:: Data shown

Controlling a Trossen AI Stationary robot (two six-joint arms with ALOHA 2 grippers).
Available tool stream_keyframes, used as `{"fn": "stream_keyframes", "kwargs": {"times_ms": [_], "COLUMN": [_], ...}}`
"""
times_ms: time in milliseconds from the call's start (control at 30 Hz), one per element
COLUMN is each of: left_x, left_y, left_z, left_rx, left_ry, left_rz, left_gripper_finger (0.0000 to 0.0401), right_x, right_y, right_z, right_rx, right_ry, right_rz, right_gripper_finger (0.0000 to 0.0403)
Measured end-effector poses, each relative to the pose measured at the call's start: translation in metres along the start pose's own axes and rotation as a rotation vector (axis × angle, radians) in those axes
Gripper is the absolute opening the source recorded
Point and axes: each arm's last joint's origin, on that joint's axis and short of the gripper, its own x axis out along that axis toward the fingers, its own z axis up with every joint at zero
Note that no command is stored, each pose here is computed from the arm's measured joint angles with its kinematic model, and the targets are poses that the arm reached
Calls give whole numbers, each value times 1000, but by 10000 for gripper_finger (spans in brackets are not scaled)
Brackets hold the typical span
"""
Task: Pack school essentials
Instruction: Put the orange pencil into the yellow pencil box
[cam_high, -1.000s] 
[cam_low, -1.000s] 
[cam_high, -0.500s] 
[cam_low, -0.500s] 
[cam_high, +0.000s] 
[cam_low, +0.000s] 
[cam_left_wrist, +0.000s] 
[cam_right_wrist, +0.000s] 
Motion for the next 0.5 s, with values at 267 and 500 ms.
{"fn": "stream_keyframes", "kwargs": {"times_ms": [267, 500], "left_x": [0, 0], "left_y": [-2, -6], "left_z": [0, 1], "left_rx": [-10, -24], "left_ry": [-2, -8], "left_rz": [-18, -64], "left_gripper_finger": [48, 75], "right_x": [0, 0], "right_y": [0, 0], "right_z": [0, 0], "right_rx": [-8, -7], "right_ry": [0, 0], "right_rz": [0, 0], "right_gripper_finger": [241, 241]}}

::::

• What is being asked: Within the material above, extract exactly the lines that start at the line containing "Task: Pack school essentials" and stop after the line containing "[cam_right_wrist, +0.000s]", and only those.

• Answer to this exercise:
Task: Pack school essentials
Instruction: Put the orange pencil into the yellow pencil box
[cam_high, -1.000s] 
[cam_low, -1.000s] 
[cam_high, -0.500s] 
[cam_low, -0.500s] 
[cam_high, +0.000s] 
[cam_low, +0.000s] 
[cam_left_wrist, +0.000s] 
[cam_right_wrist, +0.000s] 

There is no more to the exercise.